Gene-Family Encoding Boosts Domain-Adapted Single-Cell Language Models

Transformer-based single-cell foundation models often rely on ranked-gene (RG) sequences where genes, ranked by expression, are often not functionally related, weakening next-token learning and the structure of learned embeddings. Here, we introduce gene-family (GF) encoding, where expressed genes are grouped into functionally defined families, and ranking performed within each family. Using 100,000 gastric-cancer (GC) cells, we domain-adapted 8-billion-parameter Llama and Qwen backbones with either RG or GF sentences and benchmarked zero-shot performance on embedding-based and generative tasks.
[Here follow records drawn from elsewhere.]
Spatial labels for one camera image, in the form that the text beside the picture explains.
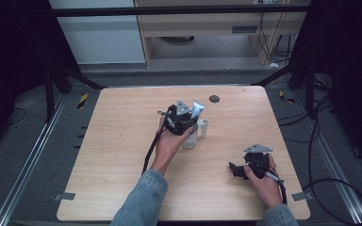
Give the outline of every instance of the person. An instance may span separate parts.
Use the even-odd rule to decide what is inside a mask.
[[[159,129],[162,123],[163,117],[160,119]],[[110,226],[157,224],[160,207],[168,190],[164,174],[181,143],[188,138],[189,134],[190,129],[182,136],[173,135],[167,130],[161,134],[156,144],[156,156],[151,168],[142,174],[123,206],[110,222]],[[275,169],[271,155],[269,160],[270,165]],[[265,225],[298,225],[289,208],[282,203],[278,184],[270,177],[258,179],[248,166],[244,169],[257,195],[268,208],[263,218]]]

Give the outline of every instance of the person's right hand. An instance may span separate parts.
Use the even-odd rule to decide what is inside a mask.
[[[163,123],[164,117],[161,117],[157,133],[160,133],[159,130],[162,128]],[[192,128],[188,128],[183,135],[177,136],[165,129],[157,141],[155,161],[152,163],[151,169],[157,170],[164,175],[178,148],[181,146],[181,143],[189,137],[191,130]]]
[[[269,162],[270,166],[275,170],[275,163],[271,154],[269,154]],[[262,179],[259,179],[255,176],[255,173],[250,167],[245,165],[244,169],[246,175],[254,186],[257,195],[260,197],[261,201],[264,202],[267,208],[272,208],[275,205],[282,203],[279,185],[272,178],[264,176]]]

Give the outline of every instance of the floor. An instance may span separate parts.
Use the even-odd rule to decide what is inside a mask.
[[[286,39],[282,39],[278,52],[286,50]],[[280,60],[276,51],[273,57]],[[278,62],[278,69],[285,66]],[[195,37],[155,40],[152,64],[148,69],[118,70],[114,73],[86,73],[85,75],[100,84],[111,87],[120,86],[167,86],[167,85],[249,85],[275,72],[277,68],[261,65],[248,37]],[[279,120],[280,129],[286,141],[290,157],[302,186],[308,184],[307,174],[314,179],[323,177],[340,178],[359,187],[362,192],[362,159],[354,157],[352,143],[347,139],[343,126],[332,111],[332,105],[321,109],[318,124],[320,133],[316,134],[312,152],[308,152],[309,139],[316,121],[303,117],[291,126],[283,123],[293,121],[304,115],[304,88],[288,90],[288,76],[280,77],[266,86],[274,114]],[[88,125],[99,90],[93,90],[71,79],[74,88],[71,94],[62,95],[56,91],[57,103],[62,102],[61,113],[53,128],[45,128],[44,89],[37,87],[22,94],[16,102],[16,109],[8,121],[8,126],[0,137],[0,220],[8,225],[78,225],[63,223],[56,218],[59,202],[54,197],[64,191],[73,168],[85,126]],[[279,90],[295,104],[279,96]],[[76,106],[84,93],[89,100],[83,109]],[[316,91],[319,100],[326,96]],[[39,140],[41,131],[47,131],[48,140]],[[307,159],[312,161],[308,170]],[[29,173],[22,170],[28,164]],[[26,175],[19,181],[19,175]],[[13,194],[11,190],[20,191]],[[337,213],[337,217],[353,221],[352,216],[362,210],[362,199],[357,198],[345,186],[318,185],[316,193],[319,200]],[[314,201],[308,201],[312,216],[301,225],[343,225],[340,220],[327,215]],[[92,225],[105,225],[94,222]]]

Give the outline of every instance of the cable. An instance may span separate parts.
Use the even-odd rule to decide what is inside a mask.
[[[280,190],[281,190],[282,202],[283,202],[283,204],[288,204],[287,189],[284,186],[284,181],[281,180],[281,178],[278,176],[278,173],[275,170],[275,168],[272,167],[270,164],[264,164],[262,162],[259,162],[259,161],[255,160],[255,159],[250,159],[250,161],[255,162],[260,168],[265,168],[270,174],[272,174],[272,175],[274,175],[274,176],[276,176],[278,178],[278,181],[276,181],[276,182],[279,185]]]
[[[288,62],[289,62],[289,54],[290,54],[289,47],[290,47],[290,38],[291,38],[291,37],[292,37],[292,36],[289,35],[287,53],[285,54],[285,66],[286,66],[286,67],[287,67]]]
[[[319,130],[319,132],[316,134],[316,136],[314,137],[314,139],[317,139],[317,137],[319,136],[319,134],[320,134],[320,130]],[[310,140],[301,141],[301,140],[288,139],[288,138],[284,138],[284,141],[295,142],[295,143],[310,143]]]
[[[328,80],[325,76],[325,82],[321,81],[316,75],[314,75],[314,88],[316,90],[319,90],[321,92],[329,92],[331,90],[331,87],[328,85]]]
[[[169,116],[169,112],[170,112],[170,108],[167,110],[166,113],[162,113],[162,115],[164,115],[164,121],[167,120],[167,117]],[[160,129],[157,131],[157,133],[155,135],[155,138],[152,141],[151,147],[149,148],[148,153],[145,156],[145,161],[143,163],[142,173],[140,175],[142,175],[146,171],[146,169],[148,168],[148,163],[149,163],[149,159],[151,158],[152,152],[153,152],[158,140],[160,139],[161,134],[163,134],[163,132],[167,130],[167,129],[164,129],[164,121],[161,124]]]
[[[316,109],[314,109],[313,111],[316,111],[316,110],[319,110],[319,111],[322,111],[323,109],[325,109],[326,107],[328,106],[331,106],[331,105],[326,105],[322,108],[320,108],[320,106],[322,105],[321,101],[325,101],[325,99],[328,99],[328,97],[324,97],[323,99],[321,99],[319,101],[319,104],[317,105]],[[290,119],[290,118],[293,118],[293,117],[296,117],[296,116],[299,116],[299,115],[302,115],[302,114],[298,114],[298,115],[294,115],[294,116],[289,116],[289,117],[285,117],[283,119],[279,119],[278,121],[280,120],[286,120],[286,119]],[[292,125],[298,121],[301,121],[303,119],[305,119],[307,116],[311,115],[310,113],[306,113],[305,115],[303,115],[301,118],[295,120],[295,121],[290,121],[290,122],[287,122],[287,123],[284,123],[284,124],[278,124],[279,127],[282,127],[282,126],[288,126],[288,125]]]
[[[339,218],[338,216],[336,216],[335,214],[333,214],[329,209],[327,209],[325,207],[325,205],[320,202],[320,200],[317,198],[317,195],[316,195],[316,191],[314,189],[314,184],[317,184],[317,183],[320,183],[320,182],[325,182],[325,181],[334,181],[334,182],[339,182],[339,183],[342,183],[346,186],[349,186],[350,188],[352,188],[354,190],[354,192],[360,196],[360,198],[362,199],[362,194],[355,188],[353,187],[352,185],[344,182],[344,181],[341,181],[341,180],[338,180],[338,179],[335,179],[335,178],[323,178],[323,179],[319,179],[319,180],[316,180],[316,181],[313,181],[313,178],[312,178],[312,170],[311,170],[311,155],[312,155],[312,146],[313,146],[313,141],[314,141],[314,134],[316,132],[316,128],[319,127],[319,119],[318,119],[318,116],[319,116],[319,108],[316,107],[316,110],[314,111],[314,126],[313,126],[313,131],[311,133],[311,136],[310,136],[310,142],[309,142],[309,146],[308,146],[308,178],[309,178],[309,184],[307,186],[304,186],[303,190],[306,190],[310,187],[312,193],[313,193],[313,196],[315,197],[315,200],[317,201],[317,203],[319,204],[319,206],[327,213],[329,214],[331,217],[339,220],[340,222],[342,223],[345,223],[345,224],[349,224],[349,225],[362,225],[362,222],[361,223],[351,223],[347,220],[344,220],[342,218]]]
[[[303,115],[303,113],[296,114],[296,115],[293,115],[293,116],[286,116],[286,117],[284,117],[284,118],[277,119],[277,120],[278,120],[278,121],[288,120],[288,119],[292,119],[292,118],[294,118],[294,117],[301,116],[301,115]]]
[[[261,4],[261,5],[264,5],[262,0],[259,0],[258,3]],[[261,49],[263,50],[264,54],[266,55],[267,60],[272,62],[272,63],[279,63],[279,62],[286,61],[285,59],[278,60],[278,59],[275,59],[275,58],[272,57],[272,53],[270,52],[270,48],[269,48],[269,45],[267,43],[266,36],[264,34],[263,21],[264,21],[264,12],[260,12],[260,27],[259,27],[259,30],[258,30],[258,37],[257,38],[258,38],[258,43],[260,44]],[[261,39],[260,39],[261,35],[263,35],[263,39],[264,39],[264,42],[265,42],[265,44],[267,46],[267,50],[266,50],[266,48],[264,48],[264,46],[263,46],[263,44],[261,42]]]
[[[9,124],[6,124],[5,126],[11,126],[11,125],[17,124],[17,123],[19,123],[19,121],[22,121],[25,118],[26,113],[25,113],[24,109],[18,108],[18,107],[14,108],[14,109],[23,111],[23,116],[19,120],[15,121],[15,122],[12,122],[12,123],[9,123]]]
[[[329,87],[330,89],[331,89],[331,86],[329,85],[329,83],[328,83],[328,77],[327,77],[327,75],[325,74],[324,75],[324,79],[325,79],[325,84],[327,85],[327,87]]]
[[[356,187],[354,187],[354,186],[352,186],[352,185],[350,185],[350,184],[348,184],[348,183],[346,183],[346,182],[344,182],[344,181],[341,181],[341,180],[339,180],[339,179],[335,179],[335,178],[322,178],[322,179],[319,179],[319,180],[310,182],[310,184],[307,185],[307,186],[305,186],[305,187],[303,187],[302,190],[306,190],[306,189],[308,189],[309,187],[313,187],[313,185],[318,184],[318,183],[322,183],[322,182],[338,182],[338,183],[341,183],[341,184],[343,184],[343,185],[346,185],[346,186],[348,186],[349,188],[351,188],[351,189],[360,197],[360,199],[362,199],[362,193],[361,193]],[[336,216],[335,214],[333,214],[329,209],[327,209],[322,202],[320,202],[320,200],[317,198],[317,196],[316,196],[313,188],[311,188],[311,190],[312,190],[312,193],[313,193],[313,195],[314,195],[315,200],[317,201],[317,203],[320,205],[320,207],[321,207],[327,214],[329,214],[329,215],[332,216],[333,218],[335,218],[335,219],[337,219],[337,220],[339,220],[340,222],[345,223],[345,224],[349,224],[349,225],[362,225],[362,222],[361,222],[361,223],[351,223],[351,222],[349,222],[349,221],[346,221],[346,220],[344,220],[344,219],[342,219],[342,218],[337,217],[337,216]]]
[[[290,48],[290,39],[292,37],[292,35],[288,35],[288,47],[287,47],[287,50],[286,51],[279,51],[278,50],[278,46],[281,42],[281,39],[282,39],[282,35],[280,35],[280,37],[278,38],[278,41],[277,41],[277,44],[275,45],[275,53],[280,56],[280,57],[288,57],[289,56],[289,48]]]

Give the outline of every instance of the denim jacket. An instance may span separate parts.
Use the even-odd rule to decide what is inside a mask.
[[[167,189],[167,182],[158,171],[154,169],[145,171],[123,206],[114,216],[110,226],[156,225]],[[269,226],[298,225],[295,217],[284,204],[267,210],[263,220]]]
GF models outperformed RG models across both tasks and backbones. We scaled GF-Llama to 1.3 million GC cells to obtain GF-Llama-GC and applied it to two applications: resolving fine-grained cellular heterogeneity and discovering cell populations associated with disease progression. GF-Llama-GC revealed immune-cell subclusters not resolved by standard expression-based analyses. Applying in-silico cell removal/transplantation on a chemotherapy responder/non-responder scRNA-seq dataset, GF-Llama-GC highlighted not only epithelial cells but also neutrophils as key cells associated with chemotherapy response.